Chicago has always been one of the world’s most popular cities. Our pizza, skyscrapers, and rich history are what make the city and its people so valuable. With all these factors defining who we are, there is one thing that ties all Chicagoans together; Sports. Sports is such a huge part of the culture of Chicago and almost all of our teams have given us a taste of what it is like to be world champions. The notorious Super Bowl winning ‘85 Bears, the six-time champion Bulls, the Sox in 2005, the Hawks, specifically in ‘10, ‘13, and ‘15, and even an MLS title by the Fire in ‘98. All living Chicagoans have been able to see our teams make the city proud and give us the title of “Champions. Every team except the Cubs.
Born and raised a fan of the “Lovable Losers,” the Cubs were always a big part of my life, specifically for me and my dad. We have been watching the Cubs on TV and attending multiple games for many years. I will always remember my first Cubs game back in September 2003. Right after school, my dad informed me that it was time for my yearly check up with the doctor. As a child, hearing the word doctor only meant one thing; a shot. I felt scared and uneasy, thinking to myself how my day went from normal to tragic so quickly. Little did I know we were on our way to Wrigley Field to watch the Cubs. As soon as I saw Wrigley, my dad handed me my ticket. “Surprise!” He said. I had never been so happy. It was about 2 in the afternoon when we took our seats in right field bleachers. As the Cubs took the field, I couldn’t help but smile. I had never see a Cubs games like this. Though I had watched multiple games on TV with my dad, it was a totally different atmosphere to be sitting alongside the Bleacher Bums. The smell of the field, the roar of the crowd, and the cool, windy weather made the experience perfect. I got a “thumbs up” from center fielder Moises Alou and even saw Sammy Sosa hit a homerun onto Waveland. It was definitely a remarkable experience.

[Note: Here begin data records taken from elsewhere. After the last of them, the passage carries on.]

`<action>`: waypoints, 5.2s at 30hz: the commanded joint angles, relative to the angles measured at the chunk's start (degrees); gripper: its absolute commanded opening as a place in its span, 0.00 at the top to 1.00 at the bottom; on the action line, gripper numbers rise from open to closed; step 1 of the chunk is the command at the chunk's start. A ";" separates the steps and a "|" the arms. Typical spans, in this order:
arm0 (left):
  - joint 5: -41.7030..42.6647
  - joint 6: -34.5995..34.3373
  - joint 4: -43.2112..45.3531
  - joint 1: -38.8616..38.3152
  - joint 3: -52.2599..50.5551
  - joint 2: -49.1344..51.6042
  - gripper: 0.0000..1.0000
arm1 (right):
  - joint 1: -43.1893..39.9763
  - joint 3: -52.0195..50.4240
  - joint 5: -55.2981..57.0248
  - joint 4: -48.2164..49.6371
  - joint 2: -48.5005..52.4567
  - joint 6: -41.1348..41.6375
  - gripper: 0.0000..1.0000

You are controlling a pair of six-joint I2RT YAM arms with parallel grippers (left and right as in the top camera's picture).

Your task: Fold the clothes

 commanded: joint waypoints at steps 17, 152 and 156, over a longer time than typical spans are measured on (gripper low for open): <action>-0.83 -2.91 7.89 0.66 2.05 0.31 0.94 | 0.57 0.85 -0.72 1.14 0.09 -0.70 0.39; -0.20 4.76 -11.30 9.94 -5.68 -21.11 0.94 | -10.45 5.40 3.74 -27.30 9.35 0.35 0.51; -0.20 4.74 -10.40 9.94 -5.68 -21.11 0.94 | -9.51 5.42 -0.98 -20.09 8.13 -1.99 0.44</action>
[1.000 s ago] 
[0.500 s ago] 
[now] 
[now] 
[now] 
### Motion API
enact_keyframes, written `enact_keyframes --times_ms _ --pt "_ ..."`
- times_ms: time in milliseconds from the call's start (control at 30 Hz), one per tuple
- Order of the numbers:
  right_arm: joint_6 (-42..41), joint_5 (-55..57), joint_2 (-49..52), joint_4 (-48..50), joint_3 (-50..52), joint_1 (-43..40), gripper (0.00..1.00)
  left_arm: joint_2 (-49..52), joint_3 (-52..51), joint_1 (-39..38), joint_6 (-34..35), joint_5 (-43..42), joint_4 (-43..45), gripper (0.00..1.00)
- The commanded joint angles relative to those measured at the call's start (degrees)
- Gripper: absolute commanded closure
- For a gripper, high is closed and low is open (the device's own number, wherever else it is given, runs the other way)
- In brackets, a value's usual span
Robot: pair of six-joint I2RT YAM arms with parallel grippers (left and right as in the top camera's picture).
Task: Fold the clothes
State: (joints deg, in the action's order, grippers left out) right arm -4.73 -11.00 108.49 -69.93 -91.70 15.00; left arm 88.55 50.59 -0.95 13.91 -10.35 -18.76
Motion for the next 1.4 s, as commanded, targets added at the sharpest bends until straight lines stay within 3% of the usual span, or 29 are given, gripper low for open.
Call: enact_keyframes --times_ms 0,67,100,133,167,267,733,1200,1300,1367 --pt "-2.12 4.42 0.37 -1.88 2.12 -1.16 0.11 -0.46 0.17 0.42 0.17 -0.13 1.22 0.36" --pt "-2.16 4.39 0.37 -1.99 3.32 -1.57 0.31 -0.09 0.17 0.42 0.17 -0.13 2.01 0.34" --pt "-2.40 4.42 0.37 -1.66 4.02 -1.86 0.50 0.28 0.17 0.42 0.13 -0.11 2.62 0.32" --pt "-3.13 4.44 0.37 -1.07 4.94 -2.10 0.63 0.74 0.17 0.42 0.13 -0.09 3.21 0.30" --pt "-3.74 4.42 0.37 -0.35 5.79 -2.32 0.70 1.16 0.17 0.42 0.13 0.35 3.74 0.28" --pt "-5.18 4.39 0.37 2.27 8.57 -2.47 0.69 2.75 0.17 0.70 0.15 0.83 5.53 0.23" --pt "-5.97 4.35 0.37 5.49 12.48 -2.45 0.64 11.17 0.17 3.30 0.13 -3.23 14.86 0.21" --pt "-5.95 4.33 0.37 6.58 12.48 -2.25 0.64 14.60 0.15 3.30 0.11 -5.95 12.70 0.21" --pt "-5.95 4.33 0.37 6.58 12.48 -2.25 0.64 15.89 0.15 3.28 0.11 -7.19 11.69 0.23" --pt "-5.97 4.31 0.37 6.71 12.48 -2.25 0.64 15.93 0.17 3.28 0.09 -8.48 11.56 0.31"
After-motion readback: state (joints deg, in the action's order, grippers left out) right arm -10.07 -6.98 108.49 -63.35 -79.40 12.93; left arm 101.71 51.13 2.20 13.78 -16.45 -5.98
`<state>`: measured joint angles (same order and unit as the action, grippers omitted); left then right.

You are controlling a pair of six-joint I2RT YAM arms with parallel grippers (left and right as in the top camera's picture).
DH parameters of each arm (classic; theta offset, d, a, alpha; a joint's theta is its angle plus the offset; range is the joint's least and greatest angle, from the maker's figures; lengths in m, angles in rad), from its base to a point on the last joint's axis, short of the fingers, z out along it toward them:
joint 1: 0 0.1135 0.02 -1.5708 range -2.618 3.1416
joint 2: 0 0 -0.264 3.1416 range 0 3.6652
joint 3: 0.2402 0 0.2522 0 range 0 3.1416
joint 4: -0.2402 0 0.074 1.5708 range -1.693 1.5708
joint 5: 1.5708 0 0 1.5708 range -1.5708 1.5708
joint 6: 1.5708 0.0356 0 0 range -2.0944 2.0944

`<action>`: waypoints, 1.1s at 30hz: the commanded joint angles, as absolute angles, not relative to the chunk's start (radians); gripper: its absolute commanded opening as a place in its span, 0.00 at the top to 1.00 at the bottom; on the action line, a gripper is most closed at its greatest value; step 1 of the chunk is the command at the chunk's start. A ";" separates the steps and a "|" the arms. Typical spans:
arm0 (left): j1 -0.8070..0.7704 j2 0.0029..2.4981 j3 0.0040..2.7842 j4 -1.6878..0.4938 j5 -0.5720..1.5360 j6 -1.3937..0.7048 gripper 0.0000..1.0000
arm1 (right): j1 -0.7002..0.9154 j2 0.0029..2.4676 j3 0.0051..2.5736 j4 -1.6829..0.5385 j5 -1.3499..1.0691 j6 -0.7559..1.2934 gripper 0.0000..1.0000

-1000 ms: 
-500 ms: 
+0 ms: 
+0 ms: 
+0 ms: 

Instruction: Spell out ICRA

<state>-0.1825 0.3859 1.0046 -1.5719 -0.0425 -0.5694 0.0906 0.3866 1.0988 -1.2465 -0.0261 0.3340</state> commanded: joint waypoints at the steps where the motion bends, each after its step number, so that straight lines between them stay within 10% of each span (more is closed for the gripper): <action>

You don’t have to be a Cubs fan to know the history of this ancient franchise. Words like 1908, Billy Goat, and Bartman are very popular in the baseball world. They are all reminders of how long the Cubs organization and their fans have suffered. As a Cubs fan, not a week goes by that somebody is reminding me of our World Series drought. Trust me, if I had a dime for every time somebody mentioned 1908 to me, I’d be rich. Despite what people say, the Cubs are doing something that cannot be denied by anybody; they are winning. And doing it impressively.
The Cubs finished off the 2016 season 103-58, the best record in Major League Baseball. Baseball fans around the league have become familiar with names like Rizzo, Bryant, and Arrieta. Not only have the Cubs become winners, they have become fan favorites. This year, I have seen non baseball fans start enjoying the sport because of the Cubs. Believe it or not, there are even some Sox fans rooting for the Cubs to win (you know who you are.) The Cubs have rallied the people of Chicago together in hopes of finally breaking the curse and 100+ year drought by winning the World Series. It would mean the world to my family and fans worldwide for the Cubs to win it all. We have been loyal fans through thick and thin and this year, we have never looked better.
No matter what happens, I will always support my team. The Cubs have always been a big part in my life and at this point, it is impossible to stop supporting this franchise. The past couple seasons are just reminders that anything is possible. The Cubs have become Chicago’s favorite baseball team and I’m happy that they are finally getting the attention they deserve. This team brings out the good and even the bad in baseball fans. Cub fans and Cub haters will always be at a war of words but no matter what team you support, you will always find yourself talking about the Chicago Cubs. It is how historic they are Despite what anyone says to me or whatever happens in future baseball seasons to come, you will always find me “Flying the W.”